## Problem details
Reproduce word for word the line holding "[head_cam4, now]" and all lines after it in the data, through the end, leaving out pictures.

Data for processing: Begin

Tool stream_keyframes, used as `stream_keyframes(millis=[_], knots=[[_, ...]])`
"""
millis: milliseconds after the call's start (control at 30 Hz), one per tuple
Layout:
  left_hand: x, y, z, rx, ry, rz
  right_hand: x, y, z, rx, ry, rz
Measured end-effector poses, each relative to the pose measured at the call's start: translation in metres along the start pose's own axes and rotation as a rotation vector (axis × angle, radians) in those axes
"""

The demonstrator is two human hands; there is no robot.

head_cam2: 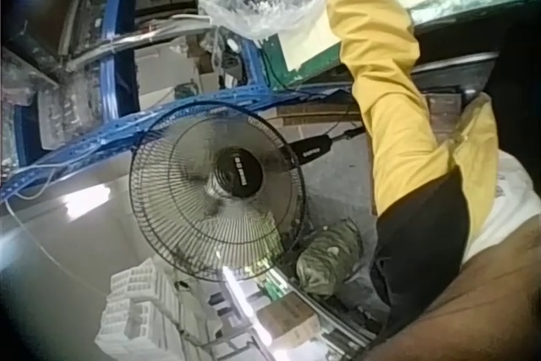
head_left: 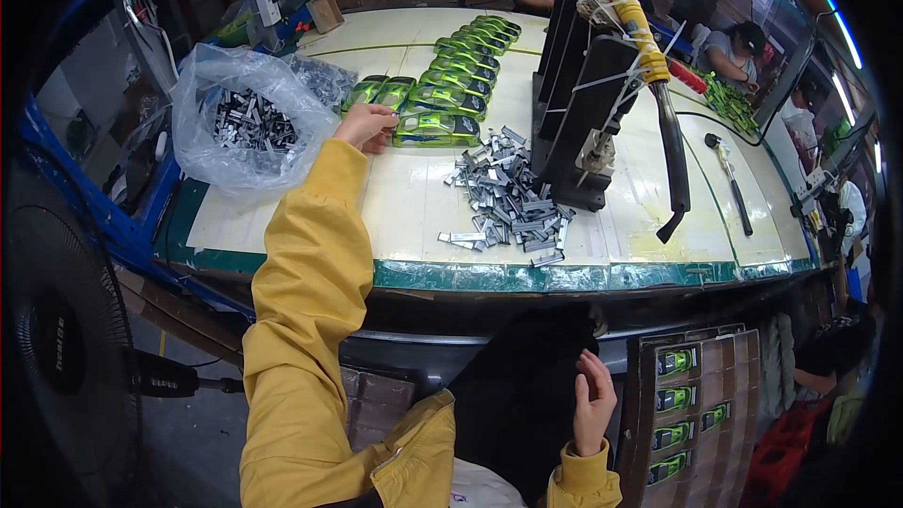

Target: The person assembles toy car bodies by hand, inserting metal components into plastic toy car shells.

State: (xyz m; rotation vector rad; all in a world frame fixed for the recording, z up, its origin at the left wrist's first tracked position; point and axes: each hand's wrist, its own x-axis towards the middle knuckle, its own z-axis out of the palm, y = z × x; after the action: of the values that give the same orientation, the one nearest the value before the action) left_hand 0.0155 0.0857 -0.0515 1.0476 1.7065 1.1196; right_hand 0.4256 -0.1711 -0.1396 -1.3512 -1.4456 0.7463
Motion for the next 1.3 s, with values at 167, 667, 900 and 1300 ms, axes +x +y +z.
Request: stream_keyframes(millis=[167, 667, 900, 1300], knots=[[-0.003, -0.005, -0.009, -0.007, 0.035, 0.004, -0.002, -0.011, 0.007, -0.067, -0.037, -0.070], [-0.093, -0.020, -0.071, 0.206, -0.135, 0.004, 0.029, -0.092, 0.065, 0.004, -0.452, -0.629], [-0.125, -0.024, -0.078, 0.179, -0.408, 0.034, 0.062, -0.139, 0.140, -0.122, -0.501, -0.868], [-0.151, -0.025, -0.050, 0.102, -0.569, 0.055, 0.074, -0.139, 0.197, -0.696, -0.331, -0.903]])
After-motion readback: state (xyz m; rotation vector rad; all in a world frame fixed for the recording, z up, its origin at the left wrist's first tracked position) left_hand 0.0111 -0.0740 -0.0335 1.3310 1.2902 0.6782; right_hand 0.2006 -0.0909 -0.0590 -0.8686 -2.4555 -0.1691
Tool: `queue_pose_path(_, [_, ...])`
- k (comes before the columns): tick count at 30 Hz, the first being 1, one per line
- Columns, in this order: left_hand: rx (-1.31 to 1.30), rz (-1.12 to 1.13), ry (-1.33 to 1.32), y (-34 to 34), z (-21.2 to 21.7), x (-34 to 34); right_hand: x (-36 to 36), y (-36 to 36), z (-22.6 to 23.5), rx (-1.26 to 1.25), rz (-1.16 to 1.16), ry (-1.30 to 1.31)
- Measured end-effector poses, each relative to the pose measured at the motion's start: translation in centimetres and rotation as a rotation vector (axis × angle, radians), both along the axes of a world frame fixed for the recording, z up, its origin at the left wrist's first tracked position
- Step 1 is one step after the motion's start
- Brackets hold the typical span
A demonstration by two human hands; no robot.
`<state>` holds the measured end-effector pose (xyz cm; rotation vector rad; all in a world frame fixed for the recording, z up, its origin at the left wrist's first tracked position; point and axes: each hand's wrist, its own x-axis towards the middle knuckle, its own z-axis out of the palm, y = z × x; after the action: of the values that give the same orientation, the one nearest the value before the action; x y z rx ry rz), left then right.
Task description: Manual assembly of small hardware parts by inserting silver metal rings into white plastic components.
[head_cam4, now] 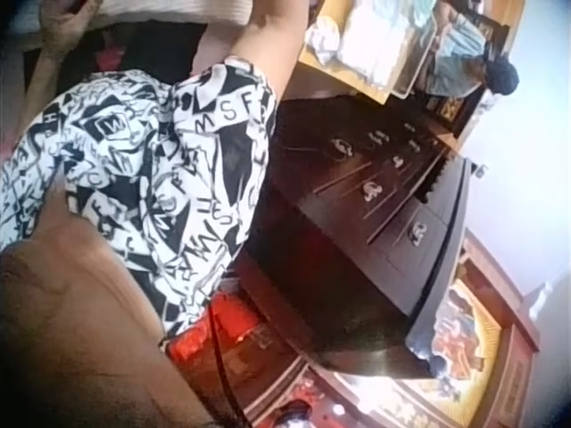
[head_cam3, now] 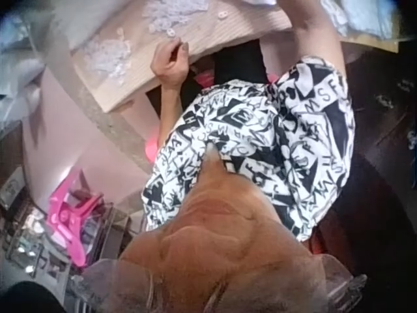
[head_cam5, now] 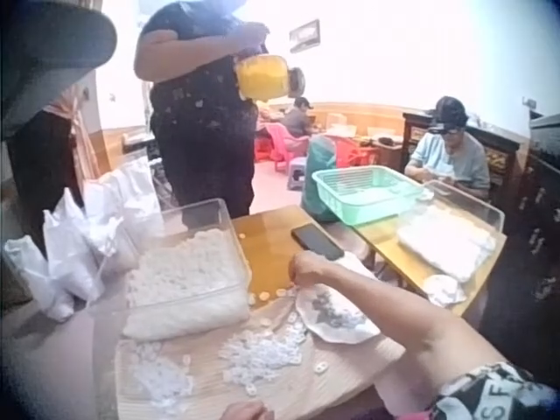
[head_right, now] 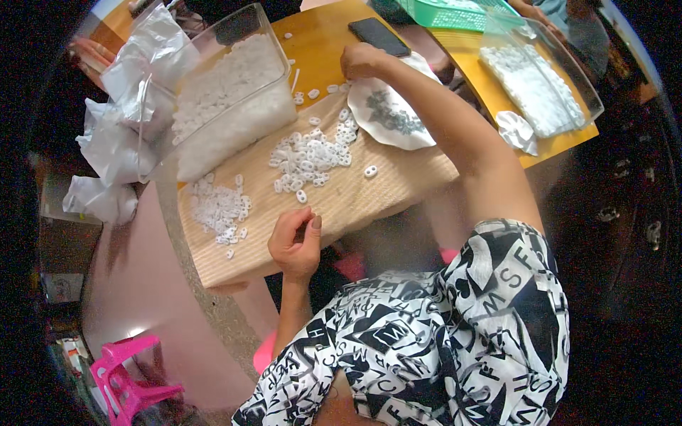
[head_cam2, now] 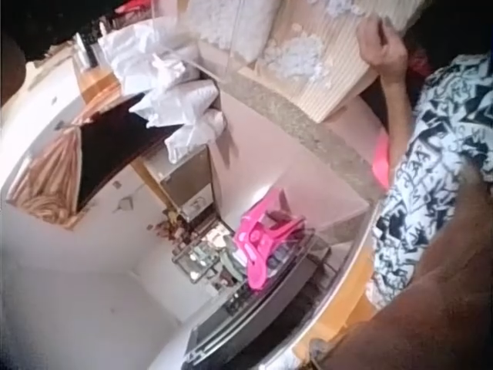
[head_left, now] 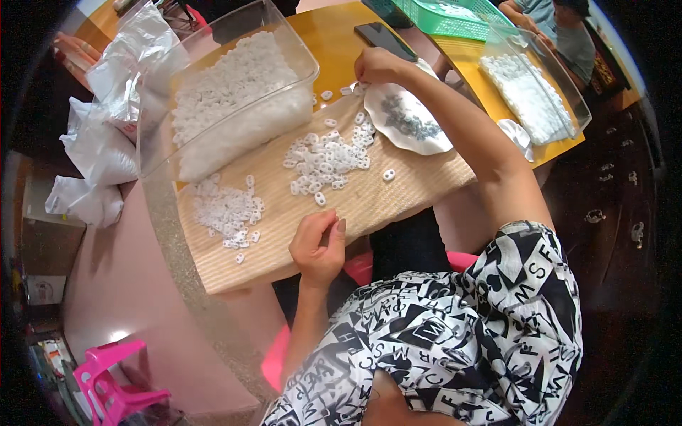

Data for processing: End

## Answer for the task
[head_cam4, now] 
[head_cam3, now] 
[head_cam5, now] 
[head_right, now] 
[head_cam2, now] 
[head_left, now] 

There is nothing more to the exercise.